Selon lui, Monique Olivier sera présente mardi. Le 1er avril, elle avait pour la première fois reconnu un rôle dans la séquestration d'Estelle, enlevée à neuf ans, le 9 janvier 2003 à Guermantes (Seine-et-Marne). Elle avait précisé avoir accompagné Michel Fourniret au bord du bois d'Issancourt-et-Rumel pour le laisser aller enfouir le corps de la fillette.

Lundi, comme les fois précédentes, les recherches sont restées infructueuses.


La zone des fouilles a été déterminée en tenant compte des indications de Monique Olivier "sur le temps qu'elle a attendu Michel Fourniret" à proximité du terrain, a précisé l'avocat. "Tout cela a été minuté pour pouvoir aller jusqu'à l'endroit maximum" ou le tueur en série aurait pu enterrer le corps.

Ce lundi, une "petite zone" a été explorée, mais "c'était beaucoup une préparation du terrain", et "c'est à partir de mardi qu'on ira creuser de manière plus approfondie", a dit Me Seban.

Le premier fourgon de la gendarmerie de l'identification criminelle était arrivé sur place en fin de matinée, vers 11H00, suivi vers 15H00 des avocats de la famille d'Estelle Mouzin, Didier Seban et Corinne Herrmann, selon des journalistes de l'AFP, tenus à l'écart à plusieurs centaines de mètres. 

- "Donner une sépulture" à Estelle -

La parcelle avait auparavant été largement déboisée. Comme lors des fouilles de juin, la justice a fait couper les arbres, retirer les souches et observe "la couche d'humus en dessous, pour vérifier si des endroits peuvent paraître suspects", avant de décider de creuser ou non, a encore expliqué Me Didier Seban. 

Depuis la mort de son ex-époux en mai, Monique Olivier "continue à contribuer à l'enquête à sa manière". Et alors qu'elle a "réitéré à de très nombreuses reprises ses aveux (...) on voit mal pourquoi elle viendrait raconter n'importe quoi sur le lieu où est enterré le corps", a estimé Me Seban.

Le père d'Estelle Mouzin a donc toujours "l'espoir qu'on retrouve le corps d'Estelle pour lui donner une sépulture, (et) la satisfaction que la justice mette les moyens sur cette enquête après avoir tant failli", a-t-il conclu.
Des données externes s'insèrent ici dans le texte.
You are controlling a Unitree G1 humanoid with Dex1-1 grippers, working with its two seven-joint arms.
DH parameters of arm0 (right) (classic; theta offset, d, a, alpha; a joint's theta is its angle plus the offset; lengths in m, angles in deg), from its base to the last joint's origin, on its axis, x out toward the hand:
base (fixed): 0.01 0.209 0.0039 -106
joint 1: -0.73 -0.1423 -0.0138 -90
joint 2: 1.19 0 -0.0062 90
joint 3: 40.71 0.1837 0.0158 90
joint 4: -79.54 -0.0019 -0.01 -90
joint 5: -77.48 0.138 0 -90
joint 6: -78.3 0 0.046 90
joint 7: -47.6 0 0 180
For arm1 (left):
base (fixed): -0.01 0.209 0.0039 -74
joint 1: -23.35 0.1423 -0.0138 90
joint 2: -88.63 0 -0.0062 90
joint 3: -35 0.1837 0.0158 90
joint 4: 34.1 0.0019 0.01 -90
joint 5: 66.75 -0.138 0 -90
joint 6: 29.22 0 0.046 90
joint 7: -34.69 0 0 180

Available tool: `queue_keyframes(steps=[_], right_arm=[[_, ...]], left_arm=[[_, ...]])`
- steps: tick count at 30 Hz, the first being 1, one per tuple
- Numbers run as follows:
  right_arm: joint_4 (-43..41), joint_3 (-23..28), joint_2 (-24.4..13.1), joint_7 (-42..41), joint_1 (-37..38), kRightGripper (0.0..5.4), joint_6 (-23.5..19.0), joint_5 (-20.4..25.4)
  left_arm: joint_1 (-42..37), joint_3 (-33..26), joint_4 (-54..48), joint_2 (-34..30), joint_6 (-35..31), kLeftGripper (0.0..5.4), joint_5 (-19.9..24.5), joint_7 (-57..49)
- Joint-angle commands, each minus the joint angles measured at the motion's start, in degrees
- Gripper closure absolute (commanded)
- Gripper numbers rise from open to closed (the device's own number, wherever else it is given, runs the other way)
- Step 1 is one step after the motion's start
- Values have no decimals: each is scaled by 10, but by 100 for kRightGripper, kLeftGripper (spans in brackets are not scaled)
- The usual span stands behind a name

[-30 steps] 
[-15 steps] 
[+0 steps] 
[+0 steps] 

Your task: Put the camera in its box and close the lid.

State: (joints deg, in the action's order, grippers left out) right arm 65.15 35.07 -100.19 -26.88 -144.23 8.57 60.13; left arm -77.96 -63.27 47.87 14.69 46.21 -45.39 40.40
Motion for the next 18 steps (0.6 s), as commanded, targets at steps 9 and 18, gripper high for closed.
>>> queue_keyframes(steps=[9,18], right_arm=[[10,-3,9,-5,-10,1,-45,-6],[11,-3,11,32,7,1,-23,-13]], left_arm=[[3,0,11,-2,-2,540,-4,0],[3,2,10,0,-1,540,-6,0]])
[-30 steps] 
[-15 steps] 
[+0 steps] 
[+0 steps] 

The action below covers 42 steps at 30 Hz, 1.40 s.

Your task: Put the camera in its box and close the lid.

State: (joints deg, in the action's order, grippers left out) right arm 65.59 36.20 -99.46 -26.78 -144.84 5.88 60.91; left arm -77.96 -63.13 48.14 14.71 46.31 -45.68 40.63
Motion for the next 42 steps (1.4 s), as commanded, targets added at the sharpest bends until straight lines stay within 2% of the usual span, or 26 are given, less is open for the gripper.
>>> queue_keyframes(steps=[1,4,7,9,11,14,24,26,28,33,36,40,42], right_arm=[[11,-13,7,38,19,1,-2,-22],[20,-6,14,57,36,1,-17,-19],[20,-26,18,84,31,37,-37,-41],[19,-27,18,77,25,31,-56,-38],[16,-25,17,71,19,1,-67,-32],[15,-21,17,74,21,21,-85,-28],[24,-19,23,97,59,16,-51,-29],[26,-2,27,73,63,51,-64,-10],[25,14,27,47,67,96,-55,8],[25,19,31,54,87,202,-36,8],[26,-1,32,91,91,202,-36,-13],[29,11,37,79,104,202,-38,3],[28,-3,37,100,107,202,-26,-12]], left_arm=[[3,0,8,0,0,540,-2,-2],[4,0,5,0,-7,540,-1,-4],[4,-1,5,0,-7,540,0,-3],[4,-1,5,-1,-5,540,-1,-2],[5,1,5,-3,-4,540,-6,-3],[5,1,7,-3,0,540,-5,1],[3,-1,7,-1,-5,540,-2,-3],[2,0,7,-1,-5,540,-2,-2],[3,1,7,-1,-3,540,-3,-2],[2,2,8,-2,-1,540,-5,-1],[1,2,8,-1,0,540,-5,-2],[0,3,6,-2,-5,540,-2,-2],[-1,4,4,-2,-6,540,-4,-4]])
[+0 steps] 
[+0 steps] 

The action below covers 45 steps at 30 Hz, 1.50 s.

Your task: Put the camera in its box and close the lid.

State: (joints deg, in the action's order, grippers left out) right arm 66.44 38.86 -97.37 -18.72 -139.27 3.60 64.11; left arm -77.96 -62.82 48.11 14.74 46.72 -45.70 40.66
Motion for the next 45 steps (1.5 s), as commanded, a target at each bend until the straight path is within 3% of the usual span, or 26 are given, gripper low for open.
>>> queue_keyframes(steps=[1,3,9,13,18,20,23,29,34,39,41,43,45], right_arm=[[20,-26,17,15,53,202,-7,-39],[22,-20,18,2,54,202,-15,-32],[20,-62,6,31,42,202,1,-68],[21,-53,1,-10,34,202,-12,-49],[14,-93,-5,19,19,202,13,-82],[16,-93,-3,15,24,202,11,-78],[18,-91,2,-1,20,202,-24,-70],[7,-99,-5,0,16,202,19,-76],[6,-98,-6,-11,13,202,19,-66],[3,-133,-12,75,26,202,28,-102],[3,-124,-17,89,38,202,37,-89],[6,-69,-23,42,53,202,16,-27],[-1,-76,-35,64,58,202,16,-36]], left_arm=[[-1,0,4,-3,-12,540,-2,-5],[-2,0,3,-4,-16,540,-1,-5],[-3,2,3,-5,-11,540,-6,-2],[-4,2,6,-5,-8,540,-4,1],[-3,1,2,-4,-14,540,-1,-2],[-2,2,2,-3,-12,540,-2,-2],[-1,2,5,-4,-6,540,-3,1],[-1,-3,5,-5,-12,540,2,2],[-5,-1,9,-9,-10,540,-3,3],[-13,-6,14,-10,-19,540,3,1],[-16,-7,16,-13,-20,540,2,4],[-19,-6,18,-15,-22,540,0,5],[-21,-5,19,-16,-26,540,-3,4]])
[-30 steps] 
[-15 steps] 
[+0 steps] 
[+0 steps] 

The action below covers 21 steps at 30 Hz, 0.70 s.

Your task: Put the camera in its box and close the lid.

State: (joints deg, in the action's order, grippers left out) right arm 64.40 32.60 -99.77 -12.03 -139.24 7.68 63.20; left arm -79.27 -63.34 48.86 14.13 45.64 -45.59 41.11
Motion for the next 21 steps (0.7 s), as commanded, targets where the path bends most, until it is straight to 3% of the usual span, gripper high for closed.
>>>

Le village d'Issancourt-et-Rumel se situe à quelque 4 km de Ville-sur-Lumes, où, toujours selon Monique Olivier, Michel Fourniret a séquestré, violé et tué Estelle, dans une maison appartenant à sa sœur. L'ADN partiel d'Estelle Mouzin a été retrouvé à deux endroits sur un matelas saisi en 2003 dans cette maison.

Condamné à la perpétuité incompressible pour les meurtres de sept jeunes femmes ou adolescentes entre 1987 et 2001, Michel Fourniret avait fini par avouer en mars 2020 sa responsabilité dans la disparition d'Estelle Mouzin. Il est mort à 79 ans à Paris le 10 mai.